The line containing "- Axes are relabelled" marks the end: write out exactly every line from the first line of the data below through that line, and only those.

⟨

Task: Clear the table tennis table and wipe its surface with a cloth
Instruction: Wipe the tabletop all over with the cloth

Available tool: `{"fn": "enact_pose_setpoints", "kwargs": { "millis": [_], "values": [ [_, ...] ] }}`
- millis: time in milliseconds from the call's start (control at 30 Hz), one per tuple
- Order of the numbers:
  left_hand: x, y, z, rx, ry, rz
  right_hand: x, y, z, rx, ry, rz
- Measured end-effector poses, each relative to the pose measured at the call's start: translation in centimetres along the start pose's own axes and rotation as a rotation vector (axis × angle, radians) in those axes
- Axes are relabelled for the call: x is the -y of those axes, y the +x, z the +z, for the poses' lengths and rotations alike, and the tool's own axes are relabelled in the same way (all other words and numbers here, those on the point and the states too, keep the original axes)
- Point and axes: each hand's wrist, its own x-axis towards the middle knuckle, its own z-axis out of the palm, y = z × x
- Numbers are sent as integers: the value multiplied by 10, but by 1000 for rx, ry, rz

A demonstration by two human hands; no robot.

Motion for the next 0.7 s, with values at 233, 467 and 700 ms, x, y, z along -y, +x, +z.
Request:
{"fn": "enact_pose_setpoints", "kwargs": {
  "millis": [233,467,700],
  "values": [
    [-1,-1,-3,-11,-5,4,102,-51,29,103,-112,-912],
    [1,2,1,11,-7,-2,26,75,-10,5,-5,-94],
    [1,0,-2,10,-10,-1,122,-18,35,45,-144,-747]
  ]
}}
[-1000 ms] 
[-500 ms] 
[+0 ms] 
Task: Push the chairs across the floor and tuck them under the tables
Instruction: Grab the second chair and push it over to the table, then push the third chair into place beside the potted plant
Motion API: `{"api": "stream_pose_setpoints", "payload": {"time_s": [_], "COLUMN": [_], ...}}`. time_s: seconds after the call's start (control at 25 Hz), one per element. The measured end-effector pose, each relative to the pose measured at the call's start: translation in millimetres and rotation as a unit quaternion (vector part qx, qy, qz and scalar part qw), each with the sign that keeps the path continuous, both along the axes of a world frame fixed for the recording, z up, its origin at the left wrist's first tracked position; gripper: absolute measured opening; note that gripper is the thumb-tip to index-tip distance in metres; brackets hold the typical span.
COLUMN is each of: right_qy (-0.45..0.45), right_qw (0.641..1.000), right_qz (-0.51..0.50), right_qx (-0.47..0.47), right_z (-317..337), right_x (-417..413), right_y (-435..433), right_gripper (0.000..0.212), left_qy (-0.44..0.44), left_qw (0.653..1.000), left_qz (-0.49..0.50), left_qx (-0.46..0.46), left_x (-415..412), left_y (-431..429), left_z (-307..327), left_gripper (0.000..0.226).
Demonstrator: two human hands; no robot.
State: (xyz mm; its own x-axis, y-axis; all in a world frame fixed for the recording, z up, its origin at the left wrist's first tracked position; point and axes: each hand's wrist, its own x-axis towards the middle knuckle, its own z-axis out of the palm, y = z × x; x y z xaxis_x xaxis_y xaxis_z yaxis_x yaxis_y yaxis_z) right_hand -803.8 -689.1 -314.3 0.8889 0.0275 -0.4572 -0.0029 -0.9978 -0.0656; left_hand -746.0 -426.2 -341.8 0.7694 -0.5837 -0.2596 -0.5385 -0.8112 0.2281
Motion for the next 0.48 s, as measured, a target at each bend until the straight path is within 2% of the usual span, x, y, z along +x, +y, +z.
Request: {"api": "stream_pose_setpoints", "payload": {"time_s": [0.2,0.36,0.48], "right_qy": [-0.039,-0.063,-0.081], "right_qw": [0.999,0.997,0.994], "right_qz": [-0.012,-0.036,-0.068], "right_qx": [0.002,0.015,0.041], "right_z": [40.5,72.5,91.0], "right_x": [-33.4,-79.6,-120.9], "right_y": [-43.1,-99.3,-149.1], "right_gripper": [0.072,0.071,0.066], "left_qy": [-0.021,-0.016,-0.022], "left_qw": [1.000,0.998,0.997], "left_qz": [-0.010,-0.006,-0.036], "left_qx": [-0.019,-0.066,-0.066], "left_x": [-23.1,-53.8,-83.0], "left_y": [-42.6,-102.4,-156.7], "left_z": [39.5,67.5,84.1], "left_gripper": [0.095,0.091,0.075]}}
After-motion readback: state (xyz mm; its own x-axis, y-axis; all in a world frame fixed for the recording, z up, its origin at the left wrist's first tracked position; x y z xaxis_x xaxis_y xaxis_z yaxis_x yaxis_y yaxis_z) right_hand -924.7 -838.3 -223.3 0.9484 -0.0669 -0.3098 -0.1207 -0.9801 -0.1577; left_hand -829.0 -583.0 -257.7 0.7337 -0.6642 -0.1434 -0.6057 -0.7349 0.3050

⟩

■ **Response to this task**:
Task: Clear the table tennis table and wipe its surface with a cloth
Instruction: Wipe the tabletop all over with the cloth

Available tool: `{"fn": "enact_pose_setpoints", "kwargs": { "millis": [_], "values": [ [_, ...] ] }}`
- millis: time in milliseconds from the call's start (control at 30 Hz), one per tuple
- Order of the numbers:
  left_hand: x, y, z, rx, ry, rz
  right_hand: x, y, z, rx, ry, rz
- Measured end-effector poses, each relative to the pose measured at the call's start: translation in centimetres along the start pose's own axes and rotation as a rotation vector (axis × angle, radians) in those axes
- Axes are relabelled for the call: x is the -y of those axes, y the +x, z the +z, for the poses' lengths and rotations alike, and the tool's own axes are relabelled in the same way (all other words and numbers here, those on the point and the states too, keep the original axes)

The output is now complete.